▸ Activity: Having read the listing below, repeat it exactly.

▸ Material provided:
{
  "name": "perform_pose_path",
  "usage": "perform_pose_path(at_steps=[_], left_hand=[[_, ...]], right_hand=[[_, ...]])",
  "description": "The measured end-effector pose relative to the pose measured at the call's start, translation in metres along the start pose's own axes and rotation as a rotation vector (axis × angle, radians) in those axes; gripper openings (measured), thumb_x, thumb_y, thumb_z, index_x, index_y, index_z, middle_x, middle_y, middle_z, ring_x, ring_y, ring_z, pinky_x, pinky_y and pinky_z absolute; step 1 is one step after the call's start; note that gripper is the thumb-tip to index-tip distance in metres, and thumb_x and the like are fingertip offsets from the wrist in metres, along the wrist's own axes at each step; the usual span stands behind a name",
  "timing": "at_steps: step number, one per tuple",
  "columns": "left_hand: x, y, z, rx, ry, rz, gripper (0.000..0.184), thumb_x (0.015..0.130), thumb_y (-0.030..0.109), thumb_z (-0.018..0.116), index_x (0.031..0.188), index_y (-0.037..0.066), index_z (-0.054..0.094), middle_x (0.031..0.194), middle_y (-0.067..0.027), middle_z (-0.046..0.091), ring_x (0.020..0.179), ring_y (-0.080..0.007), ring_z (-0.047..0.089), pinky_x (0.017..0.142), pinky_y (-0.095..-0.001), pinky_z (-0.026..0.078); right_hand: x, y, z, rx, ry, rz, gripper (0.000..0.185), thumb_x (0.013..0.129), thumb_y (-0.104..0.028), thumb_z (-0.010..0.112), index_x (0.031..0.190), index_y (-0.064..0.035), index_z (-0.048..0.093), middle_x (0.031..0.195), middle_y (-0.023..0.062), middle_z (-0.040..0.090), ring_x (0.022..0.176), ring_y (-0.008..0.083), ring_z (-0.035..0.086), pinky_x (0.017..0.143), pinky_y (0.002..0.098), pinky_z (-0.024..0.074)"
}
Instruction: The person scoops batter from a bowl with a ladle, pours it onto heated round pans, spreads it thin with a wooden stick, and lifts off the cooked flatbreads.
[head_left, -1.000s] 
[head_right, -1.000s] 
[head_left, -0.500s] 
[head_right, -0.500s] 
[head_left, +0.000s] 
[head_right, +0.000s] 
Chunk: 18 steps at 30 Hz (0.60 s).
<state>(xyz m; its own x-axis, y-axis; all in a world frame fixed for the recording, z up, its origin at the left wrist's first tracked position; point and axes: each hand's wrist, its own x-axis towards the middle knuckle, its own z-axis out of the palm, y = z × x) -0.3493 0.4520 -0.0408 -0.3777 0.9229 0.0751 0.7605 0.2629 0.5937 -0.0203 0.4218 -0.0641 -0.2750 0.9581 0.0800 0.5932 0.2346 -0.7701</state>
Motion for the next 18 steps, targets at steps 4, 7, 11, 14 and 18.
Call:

▸ Your solution:
{
  "name": "perform_pose_path",
  "usage": "perform_pose_path(at_steps=[_], left_hand=[[_, ...]], right_hand=[[_, ...]])",
  "description": "The measured end-effector pose relative to the pose measured at the call's start, translation in metres along the start pose's own axes and rotation as a rotation vector (axis × angle, radians) in those axes; gripper openings (measured), thumb_x, thumb_y, thumb_z, index_x, index_y, index_z, middle_x, middle_y, middle_z, ring_x, ring_y, ring_z, pinky_x, pinky_y and pinky_z absolute; step 1 is one step after the call's start; note that gripper is the thumb-tip to index-tip distance in metres, and thumb_x and the like are fingertip offsets from the wrist in metres, along the wrist's own axes at each step; the usual span stands behind a name",
  "timing": "at_steps: step number, one per tuple",
  "columns": "left_hand: x, y, z, rx, ry, rz, gripper (0.000..0.184), thumb_x (0.015..0.130), thumb_y (-0.030..0.109), thumb_z (-0.018..0.116), index_x (0.031..0.188), index_y (-0.037..0.066), index_z (-0.054..0.094), middle_x (0.031..0.194), middle_y (-0.067..0.027), middle_z (-0.046..0.091), ring_x (0.020..0.179), ring_y (-0.080..0.007), ring_z (-0.047..0.089), pinky_x (0.017..0.142), pinky_y (-0.095..-0.001), pinky_z (-0.026..0.078); right_hand: x, y, z, rx, ry, rz, gripper (0.000..0.185), thumb_x (0.013..0.129), thumb_y (-0.104..0.028), thumb_z (-0.010..0.112), index_x (0.031..0.190), index_y (-0.064..0.035), index_z (-0.048..0.093), middle_x (0.031..0.195), middle_y (-0.023..0.062), middle_z (-0.040..0.090), ring_x (0.022..0.176), ring_y (-0.008..0.083), ring_z (-0.035..0.086), pinky_x (0.017..0.143), pinky_y (0.002..0.098), pinky_z (-0.024..0.074)"
}
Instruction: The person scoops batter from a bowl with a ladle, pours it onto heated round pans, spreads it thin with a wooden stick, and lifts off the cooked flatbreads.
[head_left, -1.000s] 
[head_right, -1.000s] 
[head_left, -0.500s] 
[head_right, -0.500s] 
[head_left, +0.000s] 
[head_right, +0.000s] 
Chunk: 18 steps at 30 Hz (0.60 s).
<state>(xyz m; its own x-axis, y-axis; all in a world frame fixed for the recording, z up, its origin at the left wrist's first tracked position; point and axes: each hand's wrist, its own x-axis towards the middle knuckle, its own z-axis out of the palm, y = z × x) -0.3493 0.4520 -0.0408 -0.3777 0.9229 0.0751 0.7605 0.2629 0.5937 -0.0203 0.4218 -0.0641 -0.2750 0.9581 0.0800 0.5932 0.2346 -0.7701</state>
Motion for the next 18 steps, targets at steps 4, 7, 11, 14 and 18.
Call:

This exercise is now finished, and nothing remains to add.